## Exercise
Restate exactly the lines from the top of the listing below to the line containing "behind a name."; the remaining lines are not wanted.
---------- Extracted entries ----------
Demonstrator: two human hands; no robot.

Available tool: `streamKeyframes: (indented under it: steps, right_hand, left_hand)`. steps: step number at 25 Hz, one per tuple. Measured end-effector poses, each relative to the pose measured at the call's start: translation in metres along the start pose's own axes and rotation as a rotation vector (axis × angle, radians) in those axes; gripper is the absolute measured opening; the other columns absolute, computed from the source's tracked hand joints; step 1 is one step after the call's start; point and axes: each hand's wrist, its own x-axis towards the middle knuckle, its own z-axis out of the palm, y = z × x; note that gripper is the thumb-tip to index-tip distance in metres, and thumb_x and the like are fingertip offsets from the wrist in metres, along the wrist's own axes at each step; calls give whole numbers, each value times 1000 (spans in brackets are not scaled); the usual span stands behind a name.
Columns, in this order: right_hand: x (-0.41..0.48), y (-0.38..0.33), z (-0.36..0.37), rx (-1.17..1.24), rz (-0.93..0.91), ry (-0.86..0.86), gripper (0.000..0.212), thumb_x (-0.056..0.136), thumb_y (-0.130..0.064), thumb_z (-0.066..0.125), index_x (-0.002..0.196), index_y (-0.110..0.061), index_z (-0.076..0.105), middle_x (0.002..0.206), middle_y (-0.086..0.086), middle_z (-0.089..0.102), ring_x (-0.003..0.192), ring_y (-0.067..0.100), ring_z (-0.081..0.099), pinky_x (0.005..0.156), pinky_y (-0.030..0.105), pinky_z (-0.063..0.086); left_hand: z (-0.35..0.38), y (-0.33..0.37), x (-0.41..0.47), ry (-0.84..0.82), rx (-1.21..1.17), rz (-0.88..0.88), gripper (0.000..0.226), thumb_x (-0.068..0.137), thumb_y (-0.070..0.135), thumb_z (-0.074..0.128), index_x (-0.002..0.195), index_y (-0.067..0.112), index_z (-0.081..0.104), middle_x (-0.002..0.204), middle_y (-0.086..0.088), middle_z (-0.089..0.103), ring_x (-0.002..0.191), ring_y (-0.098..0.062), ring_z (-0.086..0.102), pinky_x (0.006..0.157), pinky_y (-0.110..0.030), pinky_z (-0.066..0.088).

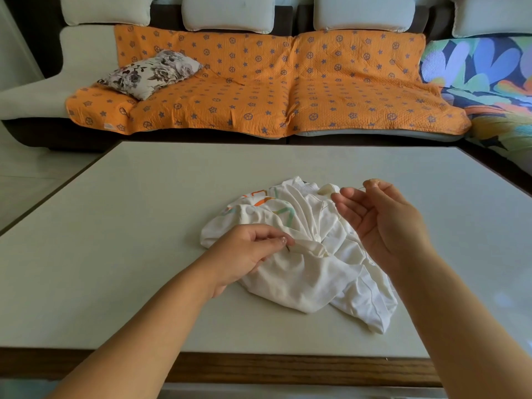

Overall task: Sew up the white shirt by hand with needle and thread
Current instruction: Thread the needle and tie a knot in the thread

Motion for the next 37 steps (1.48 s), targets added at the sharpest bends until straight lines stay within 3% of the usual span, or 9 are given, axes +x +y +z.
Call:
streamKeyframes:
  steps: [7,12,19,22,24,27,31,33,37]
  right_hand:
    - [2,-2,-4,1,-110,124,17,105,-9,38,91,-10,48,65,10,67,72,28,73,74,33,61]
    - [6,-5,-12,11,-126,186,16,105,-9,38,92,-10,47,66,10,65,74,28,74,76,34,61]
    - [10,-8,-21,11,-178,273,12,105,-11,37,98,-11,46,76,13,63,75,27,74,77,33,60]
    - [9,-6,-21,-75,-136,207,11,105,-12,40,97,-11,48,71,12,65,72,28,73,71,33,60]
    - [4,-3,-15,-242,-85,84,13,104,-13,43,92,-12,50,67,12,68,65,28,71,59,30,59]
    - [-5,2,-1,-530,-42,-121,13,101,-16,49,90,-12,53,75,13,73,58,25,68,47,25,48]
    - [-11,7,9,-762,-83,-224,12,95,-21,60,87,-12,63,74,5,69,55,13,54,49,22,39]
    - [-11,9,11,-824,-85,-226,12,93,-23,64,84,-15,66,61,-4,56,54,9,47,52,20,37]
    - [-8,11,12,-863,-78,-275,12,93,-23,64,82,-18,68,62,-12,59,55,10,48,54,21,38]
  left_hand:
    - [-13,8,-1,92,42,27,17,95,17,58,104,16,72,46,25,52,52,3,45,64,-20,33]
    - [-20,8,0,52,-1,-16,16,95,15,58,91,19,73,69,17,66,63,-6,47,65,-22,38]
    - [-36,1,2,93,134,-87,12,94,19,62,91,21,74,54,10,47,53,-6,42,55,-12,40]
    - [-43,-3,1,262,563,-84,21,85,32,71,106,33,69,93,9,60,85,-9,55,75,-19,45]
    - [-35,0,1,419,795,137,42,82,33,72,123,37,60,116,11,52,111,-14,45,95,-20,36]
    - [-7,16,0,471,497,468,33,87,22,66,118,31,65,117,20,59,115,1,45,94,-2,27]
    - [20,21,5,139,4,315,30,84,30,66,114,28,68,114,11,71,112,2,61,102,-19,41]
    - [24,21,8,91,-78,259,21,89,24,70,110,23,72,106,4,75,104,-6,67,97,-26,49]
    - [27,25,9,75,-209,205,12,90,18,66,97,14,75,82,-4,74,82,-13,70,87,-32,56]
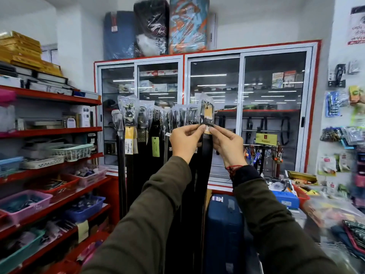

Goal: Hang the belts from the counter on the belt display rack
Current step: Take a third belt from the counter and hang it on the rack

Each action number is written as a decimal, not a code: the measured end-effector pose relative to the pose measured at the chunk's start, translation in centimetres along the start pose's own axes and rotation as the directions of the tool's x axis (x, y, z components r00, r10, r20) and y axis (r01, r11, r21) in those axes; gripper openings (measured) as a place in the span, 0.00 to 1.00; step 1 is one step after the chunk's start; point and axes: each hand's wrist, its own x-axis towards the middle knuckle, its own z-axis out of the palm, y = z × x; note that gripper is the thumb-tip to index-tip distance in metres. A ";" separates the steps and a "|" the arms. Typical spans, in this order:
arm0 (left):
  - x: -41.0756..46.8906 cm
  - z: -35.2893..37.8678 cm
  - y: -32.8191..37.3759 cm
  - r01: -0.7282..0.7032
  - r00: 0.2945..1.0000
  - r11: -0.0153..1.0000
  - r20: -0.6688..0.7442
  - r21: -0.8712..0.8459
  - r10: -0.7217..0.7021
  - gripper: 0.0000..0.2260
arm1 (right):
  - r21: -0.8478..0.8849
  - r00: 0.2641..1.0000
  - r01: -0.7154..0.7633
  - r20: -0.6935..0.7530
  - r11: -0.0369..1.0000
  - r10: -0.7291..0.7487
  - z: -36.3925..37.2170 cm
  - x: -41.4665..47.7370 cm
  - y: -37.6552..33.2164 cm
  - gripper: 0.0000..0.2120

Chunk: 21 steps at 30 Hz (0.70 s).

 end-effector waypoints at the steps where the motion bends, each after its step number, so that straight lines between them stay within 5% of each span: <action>1: -0.2 0.0 -0.3 0.016 1.000 1.000 -0.002 -0.007 -0.016 0.13 | -0.003 1.000 -0.008 -0.006 1.000 0.008 -0.1 -0.1 0.2 0.15; 7: -0.7 0.1 -0.7 0.094 0.996 0.995 -0.003 -0.028 -0.094 0.15 | -0.093 1.000 0.006 -0.006 0.996 -0.007 -0.5 0.0 0.3 0.16; 15: -1.3 0.6 -1.3 0.014 0.992 0.993 -0.125 -0.115 -0.028 0.13 | -0.181 0.995 0.098 0.011 0.979 -0.098 -0.6 0.2 0.4 0.15; 21: -0.7 1.0 -1.2 0.104 0.993 0.975 -0.040 -0.198 -0.114 0.13 | -0.218 0.990 0.111 -0.061 0.970 -0.127 -0.5 1.1 0.5 0.14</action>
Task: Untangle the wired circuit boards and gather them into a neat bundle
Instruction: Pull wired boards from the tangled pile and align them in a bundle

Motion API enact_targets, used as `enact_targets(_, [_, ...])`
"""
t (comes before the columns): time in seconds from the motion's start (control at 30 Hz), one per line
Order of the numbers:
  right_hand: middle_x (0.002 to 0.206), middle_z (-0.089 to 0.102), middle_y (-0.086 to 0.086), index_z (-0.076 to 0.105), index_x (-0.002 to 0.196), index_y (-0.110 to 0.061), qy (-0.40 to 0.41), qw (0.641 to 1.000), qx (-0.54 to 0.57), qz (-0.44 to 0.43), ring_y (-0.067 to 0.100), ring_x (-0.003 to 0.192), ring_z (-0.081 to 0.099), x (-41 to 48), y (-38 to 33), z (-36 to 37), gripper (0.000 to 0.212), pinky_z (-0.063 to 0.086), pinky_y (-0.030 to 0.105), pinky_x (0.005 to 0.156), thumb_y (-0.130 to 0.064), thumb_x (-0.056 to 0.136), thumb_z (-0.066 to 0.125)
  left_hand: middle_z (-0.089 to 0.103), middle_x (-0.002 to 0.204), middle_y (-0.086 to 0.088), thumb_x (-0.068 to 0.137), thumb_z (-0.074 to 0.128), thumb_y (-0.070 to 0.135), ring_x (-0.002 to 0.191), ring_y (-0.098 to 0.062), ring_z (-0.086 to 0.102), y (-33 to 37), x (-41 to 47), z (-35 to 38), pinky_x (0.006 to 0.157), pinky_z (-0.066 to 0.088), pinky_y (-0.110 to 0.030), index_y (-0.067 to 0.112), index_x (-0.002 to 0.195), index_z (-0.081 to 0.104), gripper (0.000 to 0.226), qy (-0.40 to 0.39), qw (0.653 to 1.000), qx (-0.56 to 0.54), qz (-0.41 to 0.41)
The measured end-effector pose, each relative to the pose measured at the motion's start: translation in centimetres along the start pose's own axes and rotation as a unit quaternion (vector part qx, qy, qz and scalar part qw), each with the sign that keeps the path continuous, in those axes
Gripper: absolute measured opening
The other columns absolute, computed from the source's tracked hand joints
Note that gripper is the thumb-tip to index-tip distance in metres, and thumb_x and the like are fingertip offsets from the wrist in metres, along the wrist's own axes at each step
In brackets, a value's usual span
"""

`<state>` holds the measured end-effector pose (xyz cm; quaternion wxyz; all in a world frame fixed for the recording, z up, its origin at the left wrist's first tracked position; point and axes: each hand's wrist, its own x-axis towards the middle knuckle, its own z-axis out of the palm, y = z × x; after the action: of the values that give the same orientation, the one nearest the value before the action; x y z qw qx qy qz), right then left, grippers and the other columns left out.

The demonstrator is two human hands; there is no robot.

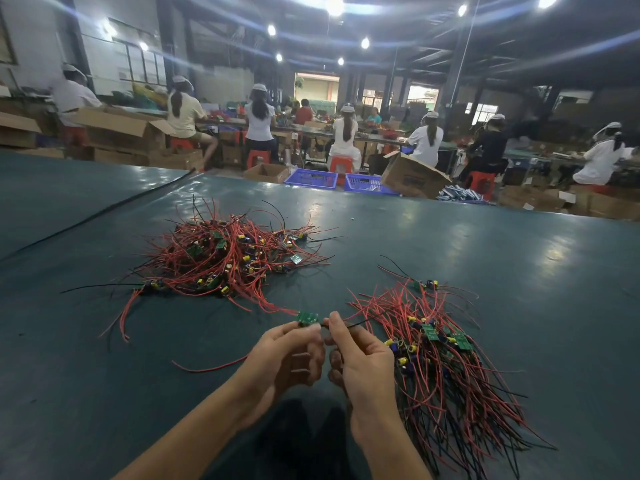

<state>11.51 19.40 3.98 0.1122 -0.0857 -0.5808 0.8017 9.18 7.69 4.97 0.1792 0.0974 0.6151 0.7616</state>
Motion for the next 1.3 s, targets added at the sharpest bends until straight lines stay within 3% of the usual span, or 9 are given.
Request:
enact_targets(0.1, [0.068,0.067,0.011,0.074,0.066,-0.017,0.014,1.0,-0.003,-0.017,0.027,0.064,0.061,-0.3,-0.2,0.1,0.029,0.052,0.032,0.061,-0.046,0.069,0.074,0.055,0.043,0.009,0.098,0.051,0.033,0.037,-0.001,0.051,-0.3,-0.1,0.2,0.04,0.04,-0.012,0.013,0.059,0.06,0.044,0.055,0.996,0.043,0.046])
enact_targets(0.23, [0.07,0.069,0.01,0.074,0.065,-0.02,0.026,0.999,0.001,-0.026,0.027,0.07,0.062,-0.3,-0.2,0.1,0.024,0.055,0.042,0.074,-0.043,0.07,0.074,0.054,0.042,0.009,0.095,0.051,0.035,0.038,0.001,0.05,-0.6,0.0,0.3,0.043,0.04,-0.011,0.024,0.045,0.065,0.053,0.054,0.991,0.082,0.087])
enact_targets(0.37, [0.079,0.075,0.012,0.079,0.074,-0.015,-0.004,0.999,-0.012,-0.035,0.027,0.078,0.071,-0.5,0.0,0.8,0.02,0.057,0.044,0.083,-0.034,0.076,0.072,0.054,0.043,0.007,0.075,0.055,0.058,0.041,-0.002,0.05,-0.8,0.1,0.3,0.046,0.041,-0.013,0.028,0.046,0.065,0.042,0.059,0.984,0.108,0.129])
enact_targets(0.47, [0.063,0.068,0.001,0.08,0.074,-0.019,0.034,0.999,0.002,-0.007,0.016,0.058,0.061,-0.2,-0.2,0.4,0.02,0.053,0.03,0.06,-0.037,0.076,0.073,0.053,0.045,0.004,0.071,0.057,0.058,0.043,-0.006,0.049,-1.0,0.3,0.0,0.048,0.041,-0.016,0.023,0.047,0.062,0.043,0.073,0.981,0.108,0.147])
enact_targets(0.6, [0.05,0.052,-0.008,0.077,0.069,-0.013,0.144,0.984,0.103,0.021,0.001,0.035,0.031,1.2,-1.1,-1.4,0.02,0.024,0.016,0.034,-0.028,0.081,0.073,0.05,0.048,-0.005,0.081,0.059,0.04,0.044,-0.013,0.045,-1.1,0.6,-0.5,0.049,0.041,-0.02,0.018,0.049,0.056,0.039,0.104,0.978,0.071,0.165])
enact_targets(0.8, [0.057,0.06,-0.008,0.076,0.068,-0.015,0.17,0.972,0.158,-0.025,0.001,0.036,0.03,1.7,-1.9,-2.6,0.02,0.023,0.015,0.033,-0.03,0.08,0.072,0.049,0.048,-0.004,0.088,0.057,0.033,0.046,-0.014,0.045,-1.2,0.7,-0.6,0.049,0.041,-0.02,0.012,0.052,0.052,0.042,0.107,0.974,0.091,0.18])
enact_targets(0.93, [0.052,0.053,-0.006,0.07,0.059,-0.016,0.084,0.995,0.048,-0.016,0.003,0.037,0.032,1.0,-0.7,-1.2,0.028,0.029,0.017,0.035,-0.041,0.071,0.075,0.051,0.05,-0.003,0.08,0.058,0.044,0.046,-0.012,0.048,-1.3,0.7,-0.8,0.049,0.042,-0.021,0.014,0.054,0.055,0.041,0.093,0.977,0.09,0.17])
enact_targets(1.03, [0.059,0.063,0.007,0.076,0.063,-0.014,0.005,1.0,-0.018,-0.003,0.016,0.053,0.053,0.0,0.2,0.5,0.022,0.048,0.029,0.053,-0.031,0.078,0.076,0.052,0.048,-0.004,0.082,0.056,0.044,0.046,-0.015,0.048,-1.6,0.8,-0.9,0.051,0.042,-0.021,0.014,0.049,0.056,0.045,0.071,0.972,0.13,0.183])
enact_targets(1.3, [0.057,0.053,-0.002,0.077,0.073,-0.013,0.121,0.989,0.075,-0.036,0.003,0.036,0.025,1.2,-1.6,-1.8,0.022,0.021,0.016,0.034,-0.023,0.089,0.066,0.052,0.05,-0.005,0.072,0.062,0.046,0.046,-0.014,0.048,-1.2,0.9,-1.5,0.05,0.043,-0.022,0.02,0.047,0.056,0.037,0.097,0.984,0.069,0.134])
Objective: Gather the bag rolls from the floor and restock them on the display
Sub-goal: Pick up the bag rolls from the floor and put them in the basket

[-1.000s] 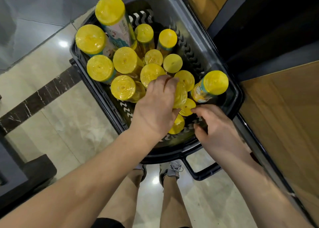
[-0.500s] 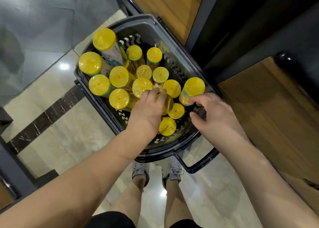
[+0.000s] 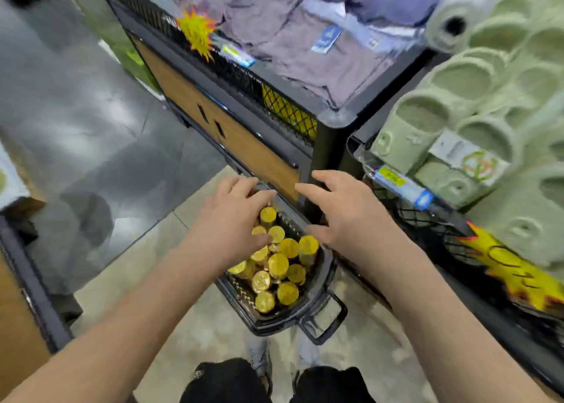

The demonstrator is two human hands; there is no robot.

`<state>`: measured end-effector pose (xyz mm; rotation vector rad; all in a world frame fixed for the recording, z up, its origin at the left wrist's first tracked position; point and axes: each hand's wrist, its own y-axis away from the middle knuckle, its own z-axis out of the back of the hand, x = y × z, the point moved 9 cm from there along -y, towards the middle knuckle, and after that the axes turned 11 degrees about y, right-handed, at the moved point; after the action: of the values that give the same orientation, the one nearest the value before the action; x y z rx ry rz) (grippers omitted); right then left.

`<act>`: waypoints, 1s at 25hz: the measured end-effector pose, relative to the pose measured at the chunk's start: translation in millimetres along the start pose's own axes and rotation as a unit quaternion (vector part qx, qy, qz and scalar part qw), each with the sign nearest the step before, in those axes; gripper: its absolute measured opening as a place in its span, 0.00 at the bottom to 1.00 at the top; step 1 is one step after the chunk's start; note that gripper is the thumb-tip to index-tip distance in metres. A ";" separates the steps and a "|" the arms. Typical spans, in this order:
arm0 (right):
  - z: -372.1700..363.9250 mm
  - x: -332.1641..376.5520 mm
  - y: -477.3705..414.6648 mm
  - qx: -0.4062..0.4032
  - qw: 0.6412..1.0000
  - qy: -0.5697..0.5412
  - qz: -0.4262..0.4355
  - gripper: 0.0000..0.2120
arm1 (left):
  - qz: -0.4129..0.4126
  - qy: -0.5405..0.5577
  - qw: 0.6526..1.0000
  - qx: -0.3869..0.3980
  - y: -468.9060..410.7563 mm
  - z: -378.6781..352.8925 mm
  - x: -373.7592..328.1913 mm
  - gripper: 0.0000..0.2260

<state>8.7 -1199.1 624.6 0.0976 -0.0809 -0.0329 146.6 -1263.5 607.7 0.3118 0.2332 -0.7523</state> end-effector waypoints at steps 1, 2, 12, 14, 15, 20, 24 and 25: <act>32.2 1.3 8.7 -0.009 1.000 0.015 -0.003 0.37 | -0.017 -0.014 1.000 -0.005 4.2 28.9 -20.0 0.37; 61.6 1.8 18.8 -0.025 0.999 0.036 -0.008 0.38 | -0.042 -0.029 0.999 -0.007 8.7 53.6 -40.5 0.37; 185.7 -8.5 129.4 -0.117 0.961 0.143 -0.206 0.37 | -0.219 -0.074 0.973 -0.021 32.9 144.3 -157.0 0.37; 191.4 -10.5 161.7 -0.118 0.947 0.143 -0.264 0.36 | -0.279 -0.076 0.957 -0.013 42.2 148.8 -188.2 0.37; 192.4 -10.5 180.3 -0.114 0.939 0.136 -0.295 0.36 | -0.304 -0.074 0.950 -0.006 48.8 147.6 -202.8 0.36; 188.7 -12.1 319.4 -0.060 0.873 0.106 -0.473 0.36 | -0.442 -0.052 0.895 0.039 98.3 119.5 -299.6 0.36; 184.0 -1.4 448.5 -0.056 0.812 0.109 -0.571 0.35 | -0.531 -0.059 0.841 0.087 174.0 72.3 -399.0 0.36; 182.4 1.7 485.7 -0.055 0.793 0.111 -0.597 0.36 | -0.556 -0.065 0.823 0.098 199.3 57.2 -427.9 0.36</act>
<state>9.4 -733.6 853.6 0.0212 0.2342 -1.3037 -11.4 -876.8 834.8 0.3015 0.1953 -1.9690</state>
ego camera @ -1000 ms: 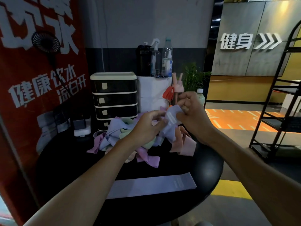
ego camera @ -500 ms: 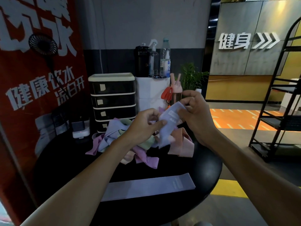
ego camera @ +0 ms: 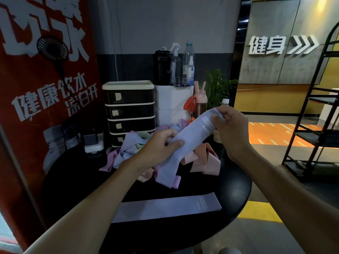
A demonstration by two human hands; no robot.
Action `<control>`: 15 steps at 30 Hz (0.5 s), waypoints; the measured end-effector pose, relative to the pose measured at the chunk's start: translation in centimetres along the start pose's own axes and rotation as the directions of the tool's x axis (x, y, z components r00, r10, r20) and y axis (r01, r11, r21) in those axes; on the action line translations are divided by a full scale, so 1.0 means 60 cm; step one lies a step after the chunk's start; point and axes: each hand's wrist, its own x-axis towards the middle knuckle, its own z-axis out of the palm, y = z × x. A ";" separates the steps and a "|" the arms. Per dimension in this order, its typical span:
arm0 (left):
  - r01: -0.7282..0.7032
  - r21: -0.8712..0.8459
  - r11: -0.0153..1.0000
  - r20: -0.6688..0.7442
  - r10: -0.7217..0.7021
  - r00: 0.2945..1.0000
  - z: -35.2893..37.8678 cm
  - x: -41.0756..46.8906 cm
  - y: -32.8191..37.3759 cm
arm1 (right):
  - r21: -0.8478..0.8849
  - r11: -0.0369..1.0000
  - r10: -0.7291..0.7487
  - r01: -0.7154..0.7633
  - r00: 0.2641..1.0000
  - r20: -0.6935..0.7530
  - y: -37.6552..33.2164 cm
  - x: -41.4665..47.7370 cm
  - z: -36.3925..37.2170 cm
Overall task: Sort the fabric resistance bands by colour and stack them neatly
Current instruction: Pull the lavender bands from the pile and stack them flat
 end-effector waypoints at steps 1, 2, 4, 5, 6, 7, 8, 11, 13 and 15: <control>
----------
## Answer to this task
Demonstrator: two human hands; no robot.

Available tool: `streamKeyframes: (indented under it: steps, right_hand, left_hand)`. steps: step number at 25 Hz, one per tuple. Measured end-effector poses, each relative to the pose measured at the call's start: translation in metres along the start pose's own axes and rotation as a rotation vector (axis × angle, radians) in those axes; gripper is the absolute measured opening; the other columns absolute, computed from the source's tracked hand joints; step 1 is one step after the call's start; point and axes: each hand's wrist, its own x-axis towards the middle knuckle, its own z-axis out of the palm, y = z × x; note that gripper is the thumb-tip to index-tip distance in metres, and thumb_x and the like are fingertip offsets from the wrist in metres, along the wrist's own axes at each step; calls give whole numbers, each value times 1000 (spans in brackets are not scaled); the usual span stands behind a name.

The answer has been given in full.